Jakarta, Gesuri.id - Basuki Tjahaja Purnama, yang lebih dikenal sebagai Ahok secara tegas menyatakan ketidaksetujuannya terhadap rencana pemerintah untuk menaikkan Pajak Pertambahan Nilai (PPN) dari 11 persen menjadi 12 persen.
Menurut Ahok, langkah tersebut justru memperberat beban masyarakat, khususnya di tengah kondisi ekonomi yang sedang sulit.
Dalam pandangannya, pemerintah seharusnya lebih memprioritaskan penghematan anggaran daripada menambah beban pajak rakyat.
Pada sebuah wawancara yang ditayangkan melalui kanal YouTube RAKYAT BISA APA? pada Kamis (12/12/2024), Ahok mempertanyakan efektivitas kebijakan ini.

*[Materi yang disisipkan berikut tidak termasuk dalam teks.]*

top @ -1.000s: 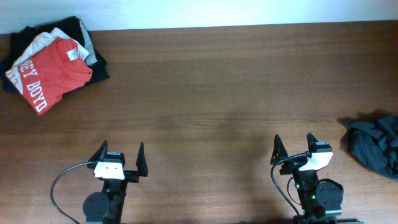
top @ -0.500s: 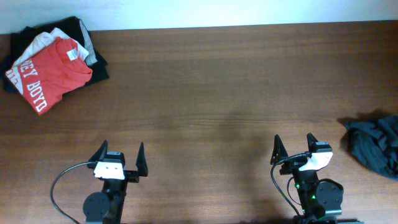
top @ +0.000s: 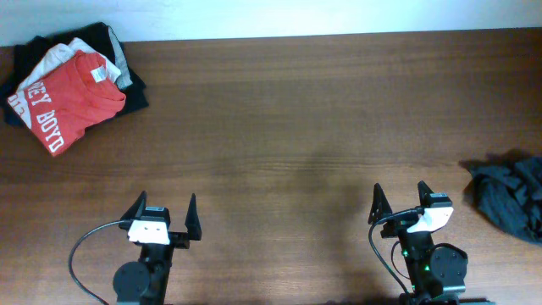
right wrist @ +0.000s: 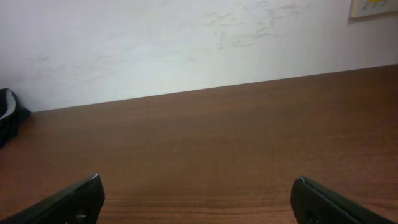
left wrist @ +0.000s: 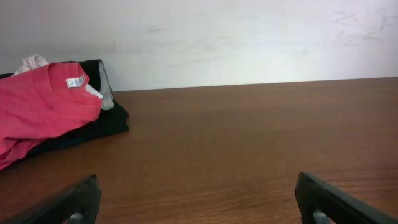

“Saya keberatan dengan kenaikan PPN menjadi 12 persen. Coba pikirkan, siapa yang bisa membayar pajak ini jika sektor industri saja sedang terpuruk? Banyak industri kita yang sudah kolaps,” tegasnya.
Ahok juga menyoroti dampak luas dari kebijakan ekonomi yang kurang bijaksana. Ia menceritakan pengalaman seorang petani sayur premium yang memasok kebutuhan hotel-hotel.
Saat ini, petani tersebut menghadapi persaingan berat akibat impor sayur dari Tiongkok yang lebih murah.
“Di Tiongkok, ada daerah vulkanik dengan lahan subur seluas 43.000 hektare yang ditanami berbagai jenis sayuran. Semua itu dikirim ke Indonesia dengan harga lebih murah. Kalau seperti ini, petani kita bisa makan apa?” ujar Ahok.
Kondisi serupa juga terjadi di sektor industri. Banyak pabrik terpaksa menutup usahanya dan memilih menyewakan fasilitas kepada pihak asing, seperti dari Tiongkok, untuk dijadikan gudang.
Hal ini memicu gelombang pemutusan hubungan kerja (PHK) yang berdampak pada meningkatnya angka pengangguran.
“Daripada dipersulit oleh regulasi, pengusaha akhirnya memilih menyewakan pabrik mereka. Tapi apa akibatnya? PHK massal terjadi,” tambahnya.
Ahok kemudian mengkritik pendekatan pemerintah Indonesia yang dianggap tidak strategis dalam mendukung industri lokal.
Ia membandingkan kebijakan pemerintah Indonesia dengan Jepang, di mana pemerintah negara tersebut mempelajari rantai distribusi secara mendalam, mulai dari tingkat pemasok.
“Di Jepang, pemerintah mencari tahu titik mana yang perlu dibantu untuk menekan biaya. Hal seperti ini tidak dilakukan di sini. Industri kita tidak dibangun dengan pola pikir seperti itu,” jelasnya.
Terkait tingginya angka kemiskinan dan pengangguran, Ahok juga menilai bahwa pemberian bantuan sosial (bansos) bukan solusi jangka panjang. Menurutnya, bansos hanya akan membuat masyarakat semakin bergantung, dan jika bantuan dihentikan, pemerintah akan menghadapi protes besar.
“Bansos itu bukan solusi. Yang benar adalah bagaimana kita bisa menciptakan efisiensi. Jika pemerintah sedang mengalami kesulitan keuangan, hal yang perlu dilakukan adalah penghematan,” kata Ahok.
Namun, ia menyesalkan kebijakan pemerintah yang justru memperbesar birokrasi dengan menambah jumlah kementerian atau lembaga baru serta merekrut pegawai tambahan.
“Kita malah menambah kepala lembaga baru, langsung merekrut pegawai baru, dan pegawai lama pun tidak bisa diberhentikan. Itu uang siapa? Uang kita, rakyat,” tegasnya.
Ahok juga mengingatkan bahwa kenaikan PPN hingga 12 persen akan memberikan dampak berantai yang signifikan terhadap harga barang.
Menurutnya, meskipun persentase kenaikan tampak kecil, efeknya pada konsumen bisa jauh lebih besar.
“Orang sering tidak sadar bahwa kenaikan 12 persen itu, setelah sampai ke konsumen, dampaknya bisa mencapai 28 persen. Ada rumusnya, dan ini sangat merugikan masyarakat,” jelas Ahok, dikutip dari kanal YouTube Panggil Saya BTP.
Sebagai penutup, Ahok mengingatkan bahwa solusi terbaik bagi pemerintah yang sedang menghadapi tantangan ekonomi adalah melakukan penghematan, bukan menambah beban rakyat.
“Di seluruh dunia, jika sebuah negara ingin bertahan dalam situasi sulit, langkah yang diambil adalah penghematan, bukan menambah pajak,” pungkasnya.